Los suelos expansivos, las heladas y los suelos compresivos causan más daños significativos a las estructuras hechas por el hombre en los EE. UU. que cualquier otro peligro natural. Este tipo de daños no son tan repentinos o traumáticos como los causados por terremotos, tornados o huracanes, pero las pérdidas se han estimado en siete mil millones de dólares anuales. El Departamento de Agricultura de los Estados Unidos estima que la mitad de las casas en los Estados Unidos están construidas en suelos extensos, y la Sociedad Estadounidense de Ingenieros Civiles estima que una cuarta parte de todas las casas han sufrido daños causados por estos suelos.
Los suelos que exhiben cambios de volumen con cambios en el contenido de humedad se denominan suelos expansivos. La capacidad de un suelo para encogerse e hincharse está relacionada con los minerales arcillosos presentes, particularmente la montmorillonita, que puede hincharse hasta quince veces su volumen seco y generar presiones superiores a 30,000 libras por pie cuadrado.

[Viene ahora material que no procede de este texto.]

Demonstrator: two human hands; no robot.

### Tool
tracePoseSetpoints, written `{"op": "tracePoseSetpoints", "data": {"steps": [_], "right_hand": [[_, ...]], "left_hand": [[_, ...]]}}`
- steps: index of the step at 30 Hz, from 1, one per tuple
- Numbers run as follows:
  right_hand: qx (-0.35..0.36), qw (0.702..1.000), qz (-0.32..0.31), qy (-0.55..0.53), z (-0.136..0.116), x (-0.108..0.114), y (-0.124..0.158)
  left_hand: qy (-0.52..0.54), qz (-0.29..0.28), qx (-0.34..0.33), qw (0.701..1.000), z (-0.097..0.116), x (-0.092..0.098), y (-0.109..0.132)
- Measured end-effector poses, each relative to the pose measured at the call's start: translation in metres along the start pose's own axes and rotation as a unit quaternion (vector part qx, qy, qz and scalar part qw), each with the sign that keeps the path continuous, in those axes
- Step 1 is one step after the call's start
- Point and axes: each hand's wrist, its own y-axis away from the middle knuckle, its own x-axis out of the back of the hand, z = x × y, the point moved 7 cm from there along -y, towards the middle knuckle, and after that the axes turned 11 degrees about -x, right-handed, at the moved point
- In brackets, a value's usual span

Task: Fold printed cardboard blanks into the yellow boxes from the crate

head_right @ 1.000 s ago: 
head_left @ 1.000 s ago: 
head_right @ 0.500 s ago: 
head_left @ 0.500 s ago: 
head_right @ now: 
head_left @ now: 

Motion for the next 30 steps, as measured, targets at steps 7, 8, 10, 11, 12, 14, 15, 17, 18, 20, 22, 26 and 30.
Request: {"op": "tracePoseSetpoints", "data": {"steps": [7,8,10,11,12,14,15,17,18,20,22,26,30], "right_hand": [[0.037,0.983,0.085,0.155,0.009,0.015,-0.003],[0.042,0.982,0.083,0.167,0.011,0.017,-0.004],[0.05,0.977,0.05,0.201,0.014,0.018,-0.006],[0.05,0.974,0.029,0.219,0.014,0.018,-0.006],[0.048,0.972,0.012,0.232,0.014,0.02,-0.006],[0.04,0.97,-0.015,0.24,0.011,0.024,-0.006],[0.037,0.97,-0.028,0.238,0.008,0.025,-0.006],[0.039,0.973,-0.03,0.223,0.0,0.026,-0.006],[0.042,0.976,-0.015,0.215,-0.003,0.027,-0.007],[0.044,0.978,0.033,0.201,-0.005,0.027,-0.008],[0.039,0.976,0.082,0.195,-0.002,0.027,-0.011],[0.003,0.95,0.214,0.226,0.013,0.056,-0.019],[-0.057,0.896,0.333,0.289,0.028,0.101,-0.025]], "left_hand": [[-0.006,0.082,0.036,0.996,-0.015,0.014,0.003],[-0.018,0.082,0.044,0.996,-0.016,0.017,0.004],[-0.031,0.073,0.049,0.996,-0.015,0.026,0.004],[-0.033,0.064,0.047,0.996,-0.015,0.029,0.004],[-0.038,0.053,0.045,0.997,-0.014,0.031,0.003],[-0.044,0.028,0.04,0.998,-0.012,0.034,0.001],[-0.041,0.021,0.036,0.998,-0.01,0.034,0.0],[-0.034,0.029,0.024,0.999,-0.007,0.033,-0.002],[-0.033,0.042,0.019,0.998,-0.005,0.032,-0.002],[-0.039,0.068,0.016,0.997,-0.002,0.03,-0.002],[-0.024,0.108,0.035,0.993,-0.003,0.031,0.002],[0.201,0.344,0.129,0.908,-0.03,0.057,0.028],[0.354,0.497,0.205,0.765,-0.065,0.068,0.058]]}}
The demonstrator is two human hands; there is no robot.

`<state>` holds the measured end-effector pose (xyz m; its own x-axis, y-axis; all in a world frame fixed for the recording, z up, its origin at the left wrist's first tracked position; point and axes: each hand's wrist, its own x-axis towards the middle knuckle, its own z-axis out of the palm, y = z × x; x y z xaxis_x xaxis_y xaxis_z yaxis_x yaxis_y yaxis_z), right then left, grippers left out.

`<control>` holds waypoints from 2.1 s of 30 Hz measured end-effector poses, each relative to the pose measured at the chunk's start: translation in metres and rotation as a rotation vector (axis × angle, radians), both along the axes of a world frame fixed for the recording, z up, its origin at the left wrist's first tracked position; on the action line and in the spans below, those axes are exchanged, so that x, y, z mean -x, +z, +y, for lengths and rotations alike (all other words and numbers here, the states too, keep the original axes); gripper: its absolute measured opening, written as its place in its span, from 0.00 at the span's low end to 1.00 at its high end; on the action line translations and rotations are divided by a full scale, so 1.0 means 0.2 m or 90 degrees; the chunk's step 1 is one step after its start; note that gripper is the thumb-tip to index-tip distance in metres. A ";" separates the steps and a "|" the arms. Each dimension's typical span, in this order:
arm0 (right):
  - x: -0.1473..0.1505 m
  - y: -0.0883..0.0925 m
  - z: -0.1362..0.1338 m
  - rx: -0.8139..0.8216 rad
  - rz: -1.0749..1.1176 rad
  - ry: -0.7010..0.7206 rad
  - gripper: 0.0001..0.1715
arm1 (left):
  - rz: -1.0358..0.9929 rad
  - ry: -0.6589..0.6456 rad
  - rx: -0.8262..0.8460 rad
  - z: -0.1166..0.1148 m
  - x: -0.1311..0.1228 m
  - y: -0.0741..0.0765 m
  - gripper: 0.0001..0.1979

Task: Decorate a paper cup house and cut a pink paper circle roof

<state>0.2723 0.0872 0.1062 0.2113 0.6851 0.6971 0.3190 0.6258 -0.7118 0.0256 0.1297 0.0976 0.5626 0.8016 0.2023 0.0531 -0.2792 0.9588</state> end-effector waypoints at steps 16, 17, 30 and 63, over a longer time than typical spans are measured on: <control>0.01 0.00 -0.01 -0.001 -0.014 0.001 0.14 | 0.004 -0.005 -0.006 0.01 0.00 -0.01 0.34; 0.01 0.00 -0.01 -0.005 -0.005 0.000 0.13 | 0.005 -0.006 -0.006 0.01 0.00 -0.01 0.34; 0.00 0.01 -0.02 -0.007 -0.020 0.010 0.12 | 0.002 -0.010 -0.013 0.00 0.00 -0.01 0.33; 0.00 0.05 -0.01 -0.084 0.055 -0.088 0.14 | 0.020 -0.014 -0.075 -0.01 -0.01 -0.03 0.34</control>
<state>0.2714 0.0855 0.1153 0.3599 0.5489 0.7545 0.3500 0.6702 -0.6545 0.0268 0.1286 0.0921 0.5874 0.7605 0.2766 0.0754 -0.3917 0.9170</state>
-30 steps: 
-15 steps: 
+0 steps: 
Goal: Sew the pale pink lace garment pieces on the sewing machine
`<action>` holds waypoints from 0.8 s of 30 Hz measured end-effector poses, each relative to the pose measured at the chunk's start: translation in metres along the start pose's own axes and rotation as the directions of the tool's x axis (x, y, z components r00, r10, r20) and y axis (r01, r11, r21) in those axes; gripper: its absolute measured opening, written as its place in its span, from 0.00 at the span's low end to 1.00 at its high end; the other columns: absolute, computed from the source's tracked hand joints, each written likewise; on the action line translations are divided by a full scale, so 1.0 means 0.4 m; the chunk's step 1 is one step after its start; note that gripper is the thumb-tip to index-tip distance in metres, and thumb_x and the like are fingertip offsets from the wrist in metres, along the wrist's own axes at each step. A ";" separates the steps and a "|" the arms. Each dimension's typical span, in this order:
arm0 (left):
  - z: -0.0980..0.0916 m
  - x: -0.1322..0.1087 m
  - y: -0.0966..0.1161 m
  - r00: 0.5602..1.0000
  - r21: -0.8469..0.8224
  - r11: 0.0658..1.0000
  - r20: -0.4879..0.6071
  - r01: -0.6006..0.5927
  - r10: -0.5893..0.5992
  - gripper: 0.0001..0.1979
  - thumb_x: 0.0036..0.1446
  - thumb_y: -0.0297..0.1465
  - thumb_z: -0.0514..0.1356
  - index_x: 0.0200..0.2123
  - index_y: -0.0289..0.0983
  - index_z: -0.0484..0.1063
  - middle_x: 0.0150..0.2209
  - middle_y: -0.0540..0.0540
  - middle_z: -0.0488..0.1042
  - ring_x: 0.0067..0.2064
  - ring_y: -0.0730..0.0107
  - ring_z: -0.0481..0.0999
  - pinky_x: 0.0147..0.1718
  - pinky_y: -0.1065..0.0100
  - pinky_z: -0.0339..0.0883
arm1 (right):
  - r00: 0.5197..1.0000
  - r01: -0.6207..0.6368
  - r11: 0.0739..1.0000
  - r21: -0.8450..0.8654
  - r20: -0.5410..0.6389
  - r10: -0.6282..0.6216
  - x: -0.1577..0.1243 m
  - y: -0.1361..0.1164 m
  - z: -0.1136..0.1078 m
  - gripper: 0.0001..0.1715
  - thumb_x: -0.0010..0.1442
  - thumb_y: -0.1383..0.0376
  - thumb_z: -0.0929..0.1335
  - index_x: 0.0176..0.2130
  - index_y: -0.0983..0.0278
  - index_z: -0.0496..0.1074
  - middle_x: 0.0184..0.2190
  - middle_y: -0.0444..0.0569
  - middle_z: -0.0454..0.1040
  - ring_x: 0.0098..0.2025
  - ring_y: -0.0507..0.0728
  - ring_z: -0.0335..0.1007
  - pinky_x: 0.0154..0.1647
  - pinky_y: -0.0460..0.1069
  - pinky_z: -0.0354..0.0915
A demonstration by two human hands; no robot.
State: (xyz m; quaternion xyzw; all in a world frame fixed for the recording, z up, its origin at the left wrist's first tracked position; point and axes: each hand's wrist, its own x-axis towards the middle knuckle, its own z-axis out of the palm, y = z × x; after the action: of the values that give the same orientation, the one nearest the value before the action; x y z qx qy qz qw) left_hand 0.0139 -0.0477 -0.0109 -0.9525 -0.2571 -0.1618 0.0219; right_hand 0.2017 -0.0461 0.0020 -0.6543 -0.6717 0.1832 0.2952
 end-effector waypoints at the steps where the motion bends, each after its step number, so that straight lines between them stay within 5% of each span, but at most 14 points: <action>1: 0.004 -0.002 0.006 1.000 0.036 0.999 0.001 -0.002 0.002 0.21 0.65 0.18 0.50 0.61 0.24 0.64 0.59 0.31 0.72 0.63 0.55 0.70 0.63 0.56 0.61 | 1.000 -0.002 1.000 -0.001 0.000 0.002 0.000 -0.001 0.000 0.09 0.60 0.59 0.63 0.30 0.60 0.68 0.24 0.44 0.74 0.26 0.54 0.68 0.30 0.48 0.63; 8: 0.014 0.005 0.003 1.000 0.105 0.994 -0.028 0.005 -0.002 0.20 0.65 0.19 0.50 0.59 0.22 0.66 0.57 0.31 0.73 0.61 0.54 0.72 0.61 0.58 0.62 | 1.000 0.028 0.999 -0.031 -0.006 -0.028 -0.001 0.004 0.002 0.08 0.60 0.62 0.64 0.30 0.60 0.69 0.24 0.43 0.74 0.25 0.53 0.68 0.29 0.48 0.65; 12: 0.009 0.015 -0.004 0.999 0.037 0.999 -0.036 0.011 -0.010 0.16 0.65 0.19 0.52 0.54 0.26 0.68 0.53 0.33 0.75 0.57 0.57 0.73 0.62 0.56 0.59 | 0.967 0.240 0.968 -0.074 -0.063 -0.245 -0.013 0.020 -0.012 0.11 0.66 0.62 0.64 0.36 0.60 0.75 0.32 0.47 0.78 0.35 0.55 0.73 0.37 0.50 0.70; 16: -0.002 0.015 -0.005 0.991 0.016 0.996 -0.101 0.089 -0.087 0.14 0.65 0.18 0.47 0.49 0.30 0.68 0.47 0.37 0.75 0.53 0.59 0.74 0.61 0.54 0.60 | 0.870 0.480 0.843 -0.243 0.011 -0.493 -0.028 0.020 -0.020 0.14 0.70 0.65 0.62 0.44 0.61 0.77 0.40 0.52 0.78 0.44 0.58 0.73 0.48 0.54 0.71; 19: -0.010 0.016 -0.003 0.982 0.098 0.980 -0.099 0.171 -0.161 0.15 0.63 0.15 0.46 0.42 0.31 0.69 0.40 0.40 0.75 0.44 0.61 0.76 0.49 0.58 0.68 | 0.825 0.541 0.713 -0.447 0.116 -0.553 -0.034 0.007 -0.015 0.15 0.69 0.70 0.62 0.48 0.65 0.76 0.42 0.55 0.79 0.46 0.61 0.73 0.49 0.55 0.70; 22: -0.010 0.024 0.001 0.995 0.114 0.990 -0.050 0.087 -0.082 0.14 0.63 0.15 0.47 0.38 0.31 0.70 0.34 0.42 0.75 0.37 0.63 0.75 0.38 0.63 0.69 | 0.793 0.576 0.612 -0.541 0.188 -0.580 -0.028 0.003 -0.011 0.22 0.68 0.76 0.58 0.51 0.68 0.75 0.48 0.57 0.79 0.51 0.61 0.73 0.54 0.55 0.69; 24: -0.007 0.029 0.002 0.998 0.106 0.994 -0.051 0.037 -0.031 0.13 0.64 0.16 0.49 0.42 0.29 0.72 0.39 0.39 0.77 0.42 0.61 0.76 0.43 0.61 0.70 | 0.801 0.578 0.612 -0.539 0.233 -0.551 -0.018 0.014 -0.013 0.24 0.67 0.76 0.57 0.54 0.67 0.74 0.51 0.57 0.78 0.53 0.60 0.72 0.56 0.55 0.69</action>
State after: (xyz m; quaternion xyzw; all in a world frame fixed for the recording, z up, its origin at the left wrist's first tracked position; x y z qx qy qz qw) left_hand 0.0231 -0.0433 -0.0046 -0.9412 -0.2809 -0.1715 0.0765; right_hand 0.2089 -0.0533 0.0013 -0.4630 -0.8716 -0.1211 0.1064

Un factor clave es la profundidad del cambio estacional de la humedad del suelo, y condiciones como el drenaje desviado, las tuberías con fugas, los bajantes o la presencia de árboles grandes pueden afectar localmente la humedad y pueden aumentar el comportamiento de contracción/hinchamiento de los suelos expansivos. Los suelos expansivos pueden reconocerse por las grandes grietas que se forman durante las sequías, y las pruebas de laboratorio pueden confirmar las propiedades del suelo. Los peligros expansivos del suelo se ven exacerbados por la sequía prolongada seguida de eventos de precipitación que saturan el suelo.
Grieta de la cimentación debido al asentamiento diferencial del suelo
El levantamiento de heladas es la agitación del suelo debido a la congelación del suelo y el crecimiento de cristales de hielo. El levantamiento de heladas generalmente ocurre en suelos limosos con aguas subterráneas poco profundas, donde la acción capilar puede suministrar agua a la zona de acumulación de hielo. La helada se intensifica durante las olas de frío prolongadas.
Los suelos que son altamente compresivos también representan peligros potenciales para las estructuras. La mayoría de los suelos altamente compresivos son de grano fino, sueltos y generalmente contienen cantidades apreciables de material orgánico. Los desarrollos suburbanos con frecuencia contienen desechos de construcción enterrados o sistemas de raíces en descomposición.
Aunque los suelos problemáticos no afectan la salud humana, son una causa generalizada de daños a la propiedad, que van desde puertas y ventanas atascadas hasta pisos deformados, cimientos rotos, piscinas agrietadas, carreteras dobladas y líneas de servicios públicos cortadas. Las cargas pesadas, como las chimeneas, resisten el levantamiento, mientras que las cargas más livianas, como los patios de concreto, no pueden, lo que lleva a un asentamiento diferencial de las estructuras. Los ciclos de humectación y secado y las expansiones y contracciones resultantes causan estrés repetitivo. El seguro estándar para propietarios de viviendas no cubre daños por suelos expansivos / compresivos o heladas.
Se desconoce la magnitud total de estos peligros en Virginia, aunque partes del condado de Chesterfield han experimentado impactos significativos en áreas residenciales desarrolladas sobre suelos expansivos. La llanura costera, el valle de Shenandoah y las cuencas mesozoicas alrededor de Culpeper, Farmville, Danville y Richmond son las áreas más propensas a tener suelos expansivos o susceptibles a las heladas; Sin embargo, la distribución exacta solo se puede aproximar a partir de los mapas de suelos actuales, y son necesarias visitas de campo a áreas específicas para determinar el alcance real de estos peligros.